Малым составом вечером мы давали концерт в какой-то швейной фабрике. У всех, в связи с этим, были увольнительные до двенадцати ночи. Мы, «старики», должны были остаться на ночь, где для этой цели была приготовлена квартира и закусон с выпивкой. Молодые ребята (салаги) с музыкальными инструментами «на плечо» обязаны вернуться в часть. Сразу после концерта за кулисами рекой полилось шампанское. Я не знал, что от шампанского можно так запьянеть. Все назюзюкались до поросячьего визга. Молодые в крытой машине с инструментами поехали домой. Мы же смурные, шумной компанией поплелись на приготовленную квартиру. Некоторые девчонки наперёд убежали накрывать столы. Тут перед нами вырос, откуда ни возьмись, военный патруль. Мы в рассыпную! Я спрятался за толстым стволом дерева, другие ринулись в подворотни, в дворы. Остались две девчонки, что вели под руки Женю Никишина, нашего конферансье.
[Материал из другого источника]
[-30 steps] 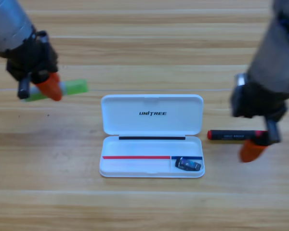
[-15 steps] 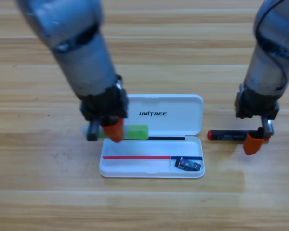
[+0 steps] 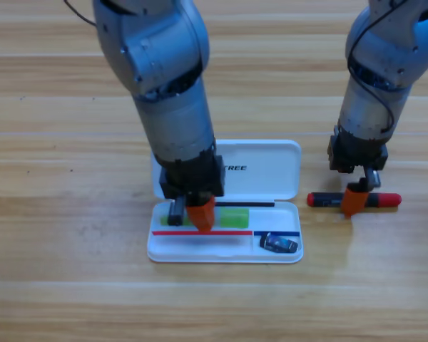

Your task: Clean up eraser and pencils

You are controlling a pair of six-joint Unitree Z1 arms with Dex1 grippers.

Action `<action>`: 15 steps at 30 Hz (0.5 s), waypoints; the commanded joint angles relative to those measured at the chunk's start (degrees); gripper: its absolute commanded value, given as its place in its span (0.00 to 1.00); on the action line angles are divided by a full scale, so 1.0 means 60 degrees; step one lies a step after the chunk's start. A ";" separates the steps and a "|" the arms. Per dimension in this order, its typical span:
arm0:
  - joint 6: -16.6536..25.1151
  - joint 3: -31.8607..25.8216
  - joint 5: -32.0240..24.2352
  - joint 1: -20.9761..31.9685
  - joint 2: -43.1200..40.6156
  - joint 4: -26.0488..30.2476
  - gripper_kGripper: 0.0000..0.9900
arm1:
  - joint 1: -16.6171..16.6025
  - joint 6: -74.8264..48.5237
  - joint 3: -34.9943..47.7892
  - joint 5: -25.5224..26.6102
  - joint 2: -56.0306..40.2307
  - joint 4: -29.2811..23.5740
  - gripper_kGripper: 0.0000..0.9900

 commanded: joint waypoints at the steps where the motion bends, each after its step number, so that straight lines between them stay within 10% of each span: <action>1: -0.0057 -0.0005 -0.0277 -0.0141 0.0696 0.0079 0.00 | -0.0372 -0.0637 0.0249 -0.0238 0.0731 0.0126 0.68; 5: -0.0071 0.0083 -0.0306 -0.0126 0.0798 0.0079 0.00 | -0.0372 -0.1091 0.0293 -0.0282 0.0819 0.0609 0.03; 15: -0.0057 0.0171 -0.0365 0.0035 0.0813 0.0093 0.00 | -0.0358 -0.1047 0.0410 0.0128 0.0600 0.0668 0.00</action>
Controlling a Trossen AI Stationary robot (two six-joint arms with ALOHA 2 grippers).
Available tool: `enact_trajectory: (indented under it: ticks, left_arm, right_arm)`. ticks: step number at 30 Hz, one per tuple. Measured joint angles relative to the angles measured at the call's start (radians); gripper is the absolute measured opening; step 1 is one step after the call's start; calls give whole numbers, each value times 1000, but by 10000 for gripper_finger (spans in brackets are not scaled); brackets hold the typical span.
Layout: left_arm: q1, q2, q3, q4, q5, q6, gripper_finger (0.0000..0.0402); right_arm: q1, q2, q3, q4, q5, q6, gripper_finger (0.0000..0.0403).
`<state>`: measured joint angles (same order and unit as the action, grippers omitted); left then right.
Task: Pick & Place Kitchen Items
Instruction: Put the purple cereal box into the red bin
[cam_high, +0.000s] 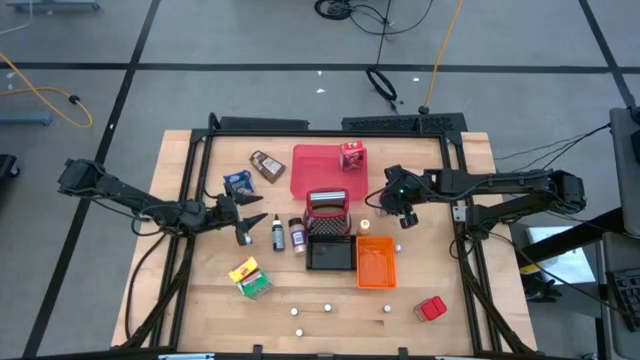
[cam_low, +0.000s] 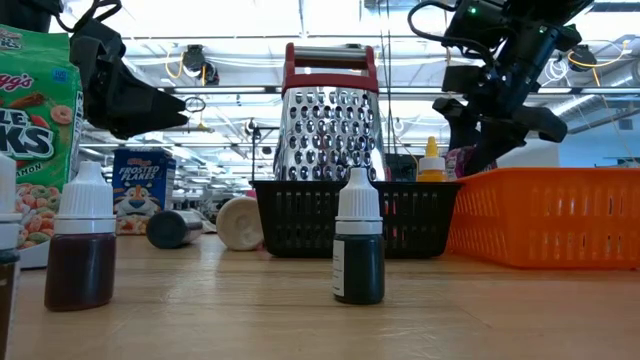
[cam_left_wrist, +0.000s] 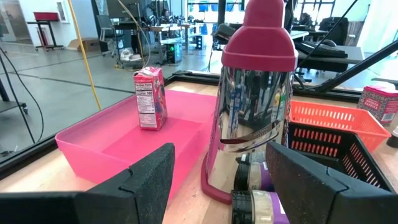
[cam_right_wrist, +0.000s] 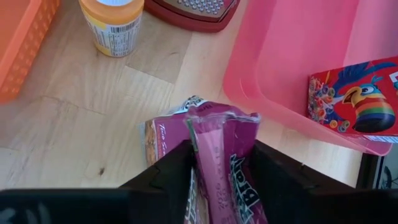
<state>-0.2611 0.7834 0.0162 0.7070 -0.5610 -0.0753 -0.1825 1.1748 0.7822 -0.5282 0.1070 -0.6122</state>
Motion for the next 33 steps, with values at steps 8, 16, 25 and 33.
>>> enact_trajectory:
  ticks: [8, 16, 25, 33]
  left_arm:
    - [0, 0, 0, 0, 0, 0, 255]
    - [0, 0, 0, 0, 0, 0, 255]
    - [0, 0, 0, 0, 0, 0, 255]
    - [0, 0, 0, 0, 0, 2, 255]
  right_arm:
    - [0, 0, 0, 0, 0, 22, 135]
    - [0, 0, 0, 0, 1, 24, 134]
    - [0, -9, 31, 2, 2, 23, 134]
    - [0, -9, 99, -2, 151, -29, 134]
Он для бегства не годился, слишком тяжёл был. Ах, Женя, Женя! Надо же такому случиться.
Патрульный офицер скомандовал своей братве:
–Догнать и привести всех сюда.
Я за деревом ни жив, ни мёртв. Солдаты патруля, сильно топоча сапогами, однако не сильно то быстро бежали. Поравнявшись со мной, не поворачивая головы в мою сторону, один тихо сказал мне:
– Дрожишь, как заячий хвост?!!, – и продолжая бежать, добавил – продолжай стоять, пока мы не уйдём.
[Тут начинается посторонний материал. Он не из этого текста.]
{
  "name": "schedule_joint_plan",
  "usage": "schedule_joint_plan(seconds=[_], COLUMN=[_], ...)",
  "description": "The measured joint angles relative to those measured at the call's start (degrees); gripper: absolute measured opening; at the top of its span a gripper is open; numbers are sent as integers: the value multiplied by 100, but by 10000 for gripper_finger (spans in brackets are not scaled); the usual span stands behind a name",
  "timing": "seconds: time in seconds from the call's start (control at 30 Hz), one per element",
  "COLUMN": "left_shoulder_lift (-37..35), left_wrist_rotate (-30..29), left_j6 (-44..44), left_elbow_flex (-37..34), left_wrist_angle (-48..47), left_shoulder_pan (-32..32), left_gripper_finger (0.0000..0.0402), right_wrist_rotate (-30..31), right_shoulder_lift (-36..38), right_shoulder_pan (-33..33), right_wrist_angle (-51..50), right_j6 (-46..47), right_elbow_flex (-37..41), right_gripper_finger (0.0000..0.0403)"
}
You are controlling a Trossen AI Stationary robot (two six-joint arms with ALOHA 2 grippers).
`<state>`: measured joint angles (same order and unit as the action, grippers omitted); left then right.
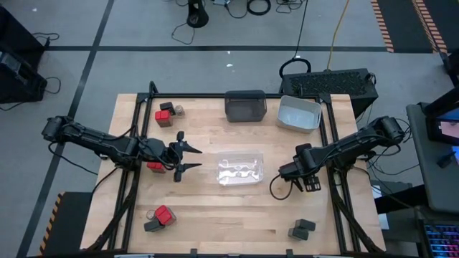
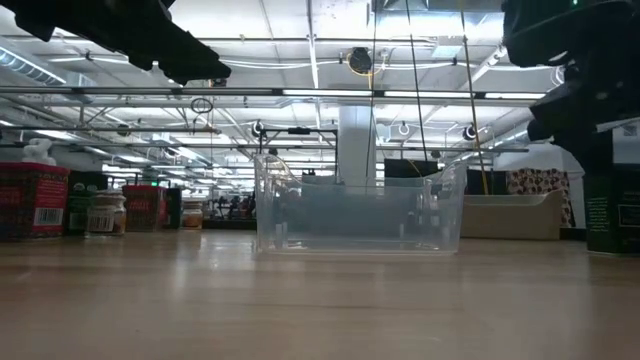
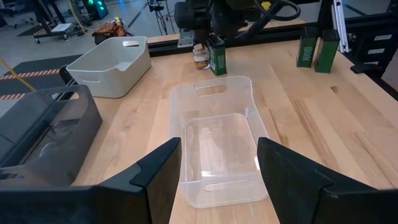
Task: Sort spices by type
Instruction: Put the black seasoning can into the transparent bin
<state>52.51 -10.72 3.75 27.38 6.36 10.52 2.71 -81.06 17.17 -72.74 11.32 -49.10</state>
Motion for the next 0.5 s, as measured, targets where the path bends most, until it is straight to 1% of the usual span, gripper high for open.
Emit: schedule_joint_plan(seconds=[0.3,0.4,0.5], left_shoulder_lift=[0,0,0], left_wrist_rotate=[-2,0,-1], left_j6=[0,0,0], left_elbow_flex=[0,0,0], left_wrist_angle=[5,5,3], left_shoulder_pan=[0,0,0], left_gripper_finger=[217,217,217], right_wrist_rotate=[46,37,37], right_shoulder_lift=[2,2,2], right_shoulder_pan=[0,0,0], right_wrist_angle=[112,130,135], right_j6=[-149,-132,-123], right_elbow_flex=[-56,-57,-57], right_gripper_finger=[241,210,170])
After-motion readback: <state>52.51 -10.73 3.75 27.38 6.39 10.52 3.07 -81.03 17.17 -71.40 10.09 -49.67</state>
Я смотрел, как они для виду бегали из двора во двор, никого не поймали, но чужого не нашего какого-то солдатика сцапали в подъезде и привели к офицеру. Две девчонки умоляли офицера отпустить Женю Вначале он был как бы не против (лишние хлопоты по отправке Женю на «губу» офицеру не доставляли удовольствия). Солдаты шептали ему: «Беги», но он «полез в пузырь». Стал доказывать офицеру, что он незаменимый конферансье в ансамбле, и завтра генерал Пригожин «накостыляет» этому офицеру, а его, Никишина утром же отпустят. Ах, Женя, Женя! Он действительно был великолепным конферансье. Как он изображал на сцене пьяных мужиков!!! Зал обхахатывался. Если бы он сейчас мог со стороны посмотреть на себя пьяненького. Ещё лучше бы изображал пьяных мужиков. Но не Судьба. Больше Женя ничего не изображал на сцене. Отсидев десять суток на гауптвахте, Женя покинул ансамбль. У строгого Чистосердова незаменимых людей не существует. Отправил Никишина на периферию нести простую армейскую службу через день под ремень, через два на камбуз, а ведь он собирался с характеристикой из ансамбля поступать в театральный институт. Не срослось, а жаль.